● **Exercise directions**
Look at every line of the material below and tally those containing "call". Reply with the total alone.

════

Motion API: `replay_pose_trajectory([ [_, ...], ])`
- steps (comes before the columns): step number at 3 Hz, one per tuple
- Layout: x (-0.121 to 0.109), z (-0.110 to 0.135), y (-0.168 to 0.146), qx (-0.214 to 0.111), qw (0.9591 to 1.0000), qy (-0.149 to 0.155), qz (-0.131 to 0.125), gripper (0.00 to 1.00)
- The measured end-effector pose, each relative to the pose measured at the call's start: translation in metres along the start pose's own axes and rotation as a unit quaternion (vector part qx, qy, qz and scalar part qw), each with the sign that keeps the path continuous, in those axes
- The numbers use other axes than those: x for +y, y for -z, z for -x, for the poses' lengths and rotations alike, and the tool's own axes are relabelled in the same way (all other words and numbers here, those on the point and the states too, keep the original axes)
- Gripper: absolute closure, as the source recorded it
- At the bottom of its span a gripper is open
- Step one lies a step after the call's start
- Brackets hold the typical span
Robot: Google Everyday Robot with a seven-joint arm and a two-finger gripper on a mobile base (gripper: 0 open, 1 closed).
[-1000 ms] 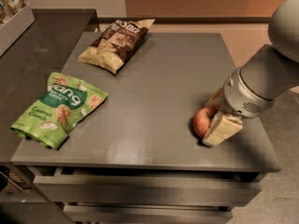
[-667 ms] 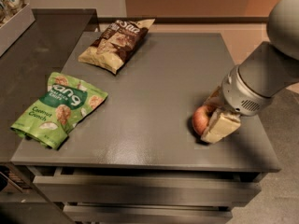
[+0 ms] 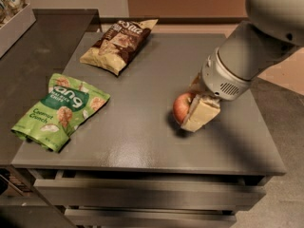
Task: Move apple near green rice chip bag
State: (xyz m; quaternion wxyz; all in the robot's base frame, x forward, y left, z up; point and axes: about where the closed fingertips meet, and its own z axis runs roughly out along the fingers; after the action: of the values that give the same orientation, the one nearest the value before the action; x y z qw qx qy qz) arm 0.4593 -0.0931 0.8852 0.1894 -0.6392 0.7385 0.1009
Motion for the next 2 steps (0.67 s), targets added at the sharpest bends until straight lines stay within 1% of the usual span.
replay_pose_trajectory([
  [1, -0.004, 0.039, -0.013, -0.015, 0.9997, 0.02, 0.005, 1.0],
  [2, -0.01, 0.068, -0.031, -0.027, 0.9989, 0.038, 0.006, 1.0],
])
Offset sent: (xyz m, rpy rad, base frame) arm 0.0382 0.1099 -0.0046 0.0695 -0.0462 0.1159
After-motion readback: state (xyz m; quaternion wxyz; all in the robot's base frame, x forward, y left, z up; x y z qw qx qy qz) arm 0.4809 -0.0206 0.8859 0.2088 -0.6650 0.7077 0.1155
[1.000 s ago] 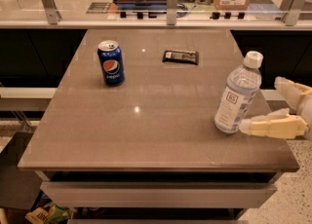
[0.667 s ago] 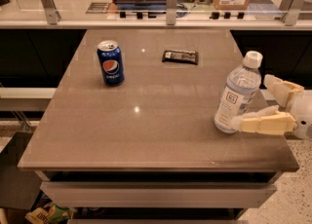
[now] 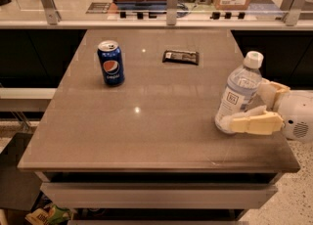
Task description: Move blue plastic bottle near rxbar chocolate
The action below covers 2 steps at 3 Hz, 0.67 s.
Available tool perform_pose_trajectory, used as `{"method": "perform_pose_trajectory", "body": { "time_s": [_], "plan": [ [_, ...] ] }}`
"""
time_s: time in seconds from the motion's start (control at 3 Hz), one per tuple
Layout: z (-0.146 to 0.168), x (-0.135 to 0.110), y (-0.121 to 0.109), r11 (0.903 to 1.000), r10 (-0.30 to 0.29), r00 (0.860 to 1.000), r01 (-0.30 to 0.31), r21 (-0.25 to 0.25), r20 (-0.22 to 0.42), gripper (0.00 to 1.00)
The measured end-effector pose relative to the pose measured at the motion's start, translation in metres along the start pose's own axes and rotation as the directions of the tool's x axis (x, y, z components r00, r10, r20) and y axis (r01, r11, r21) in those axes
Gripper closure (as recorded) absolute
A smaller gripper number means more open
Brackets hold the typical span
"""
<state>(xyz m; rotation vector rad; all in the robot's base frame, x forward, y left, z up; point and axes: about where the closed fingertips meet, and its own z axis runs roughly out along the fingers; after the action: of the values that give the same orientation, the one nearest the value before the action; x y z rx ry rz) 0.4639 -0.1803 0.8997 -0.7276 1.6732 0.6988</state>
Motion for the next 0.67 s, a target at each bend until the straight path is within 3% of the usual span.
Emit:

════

● **Answer area**
2